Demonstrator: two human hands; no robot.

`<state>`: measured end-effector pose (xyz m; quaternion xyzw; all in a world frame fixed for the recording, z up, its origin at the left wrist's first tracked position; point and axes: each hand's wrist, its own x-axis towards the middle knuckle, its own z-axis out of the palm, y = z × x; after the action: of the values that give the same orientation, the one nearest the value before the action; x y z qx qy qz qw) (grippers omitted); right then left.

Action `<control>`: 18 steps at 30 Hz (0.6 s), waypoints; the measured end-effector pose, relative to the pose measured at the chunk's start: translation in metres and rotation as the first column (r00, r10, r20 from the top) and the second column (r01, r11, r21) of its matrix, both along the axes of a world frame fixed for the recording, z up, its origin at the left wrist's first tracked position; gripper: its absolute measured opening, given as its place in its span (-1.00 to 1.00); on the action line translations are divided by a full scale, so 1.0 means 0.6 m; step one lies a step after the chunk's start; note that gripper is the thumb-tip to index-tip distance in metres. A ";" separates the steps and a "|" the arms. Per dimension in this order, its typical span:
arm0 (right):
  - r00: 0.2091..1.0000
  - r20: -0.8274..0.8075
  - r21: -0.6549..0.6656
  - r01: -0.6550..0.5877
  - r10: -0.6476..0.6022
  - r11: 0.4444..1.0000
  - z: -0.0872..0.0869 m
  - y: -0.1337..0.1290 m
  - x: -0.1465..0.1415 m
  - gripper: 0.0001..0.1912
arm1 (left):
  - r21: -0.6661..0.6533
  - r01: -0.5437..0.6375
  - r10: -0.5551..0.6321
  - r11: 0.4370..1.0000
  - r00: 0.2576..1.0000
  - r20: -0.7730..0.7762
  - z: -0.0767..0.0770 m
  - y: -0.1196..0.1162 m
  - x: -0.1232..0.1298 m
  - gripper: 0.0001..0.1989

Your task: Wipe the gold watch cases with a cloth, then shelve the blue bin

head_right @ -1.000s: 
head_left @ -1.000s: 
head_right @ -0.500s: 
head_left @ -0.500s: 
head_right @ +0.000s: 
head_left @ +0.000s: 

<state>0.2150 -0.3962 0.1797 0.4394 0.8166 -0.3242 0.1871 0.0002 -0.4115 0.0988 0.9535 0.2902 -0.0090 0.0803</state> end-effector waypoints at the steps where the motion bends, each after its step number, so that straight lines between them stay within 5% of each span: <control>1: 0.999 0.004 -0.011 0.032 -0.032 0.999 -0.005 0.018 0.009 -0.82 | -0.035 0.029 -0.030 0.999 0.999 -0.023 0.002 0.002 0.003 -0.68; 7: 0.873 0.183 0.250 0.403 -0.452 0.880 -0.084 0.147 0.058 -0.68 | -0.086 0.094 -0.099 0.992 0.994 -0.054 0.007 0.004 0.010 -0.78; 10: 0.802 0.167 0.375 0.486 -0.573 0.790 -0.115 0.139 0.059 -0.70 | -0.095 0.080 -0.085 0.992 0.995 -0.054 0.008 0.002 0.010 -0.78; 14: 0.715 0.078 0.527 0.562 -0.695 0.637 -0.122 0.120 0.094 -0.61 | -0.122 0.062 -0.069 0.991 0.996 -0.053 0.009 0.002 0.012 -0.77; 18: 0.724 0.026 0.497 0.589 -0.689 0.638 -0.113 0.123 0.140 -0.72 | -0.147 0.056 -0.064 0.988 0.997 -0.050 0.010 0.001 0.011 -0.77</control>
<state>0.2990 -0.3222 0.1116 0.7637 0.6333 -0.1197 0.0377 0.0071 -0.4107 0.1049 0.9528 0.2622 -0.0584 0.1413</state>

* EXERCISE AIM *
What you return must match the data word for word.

* EXERCISE RESPONSE *
Demonstrator: two human hands; no robot.

`<state>`: measured end-effector pose (xyz m; quaternion xyzw; all in a world frame fixed for the recording, z up, its origin at the left wrist's first tracked position; point and axes: each hand's wrist, its own x-axis towards the middle knuckle, its own z-axis out of the palm, y = z × x; after the action: of the values that give the same orientation, the one nearest the value before the action; x y z qx qy qz qw) (grippers omitted); right then left.

Action `<control>`: 18 steps at 30 Hz (0.6 s), waypoints; the measured end-effector pose, relative to the pose measured at the chunk's start: translation in metres and rotation as the first column (r00, r10, r20 from the top) and the second column (r01, r11, r21) of its matrix, both along the axes of a world frame fixed for the recording, z up, its origin at the left wrist's first tracked position; gripper: its absolute measured opening, given as its place in its span (-1.00 to 1.00); on the action line translations are divided by a full scale, so 1.0 means 0.6 m; step one lies a step after the chunk's start; note that gripper is the thumb-tip to index-tip distance in metres. A ";" separates the steps and a "|" the arms. Per dimension in this order, its typical span:
arm0 (right):
  - r00: 0.2091..1.0000
  - r20: -0.8274..0.8075
  - r21: -0.6549..0.6656
  - r01: -0.6550..0.5877
  - r10: -0.6476..0.6022
  - r11: 0.4444..1.0000
  - z: -0.0872..0.0869 m
  - y: -0.1337..0.1290 m
  - x: -0.1465..0.1415 m
  - gripper: 0.0001..0.1912
arm1 (left):
  - r21: -0.6661..0.6533
  - r01: -0.5437..0.6375
  - r10: -0.5551..0.6321
  - r11: 0.4370..1.0000
  - r00: 0.2576..1.0000
  - r20: -0.7730..0.7762
  - z: -0.0767..0.0770 m
  - y: -0.1196..0.1162 m
  - x: -0.1232..0.1298 m
  - gripper: 0.0001..0.1989

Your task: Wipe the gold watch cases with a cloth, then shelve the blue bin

head_right @ -1.000s: 
head_left @ -1.000s: 
head_right @ -0.500s: 
head_left @ -0.500s: 
head_right @ +0.000s: 
head_left @ +0.000s: 

<state>0.2150 -0.3962 0.1797 0.4394 0.8166 -0.3242 0.1871 0.0002 -0.4115 0.0988 0.9535 0.2902 -0.0090 0.0803</state> end-effector waypoints at the steps where the motion bends, each after its step number, so that straight lines between them stay within 5% of each span: <control>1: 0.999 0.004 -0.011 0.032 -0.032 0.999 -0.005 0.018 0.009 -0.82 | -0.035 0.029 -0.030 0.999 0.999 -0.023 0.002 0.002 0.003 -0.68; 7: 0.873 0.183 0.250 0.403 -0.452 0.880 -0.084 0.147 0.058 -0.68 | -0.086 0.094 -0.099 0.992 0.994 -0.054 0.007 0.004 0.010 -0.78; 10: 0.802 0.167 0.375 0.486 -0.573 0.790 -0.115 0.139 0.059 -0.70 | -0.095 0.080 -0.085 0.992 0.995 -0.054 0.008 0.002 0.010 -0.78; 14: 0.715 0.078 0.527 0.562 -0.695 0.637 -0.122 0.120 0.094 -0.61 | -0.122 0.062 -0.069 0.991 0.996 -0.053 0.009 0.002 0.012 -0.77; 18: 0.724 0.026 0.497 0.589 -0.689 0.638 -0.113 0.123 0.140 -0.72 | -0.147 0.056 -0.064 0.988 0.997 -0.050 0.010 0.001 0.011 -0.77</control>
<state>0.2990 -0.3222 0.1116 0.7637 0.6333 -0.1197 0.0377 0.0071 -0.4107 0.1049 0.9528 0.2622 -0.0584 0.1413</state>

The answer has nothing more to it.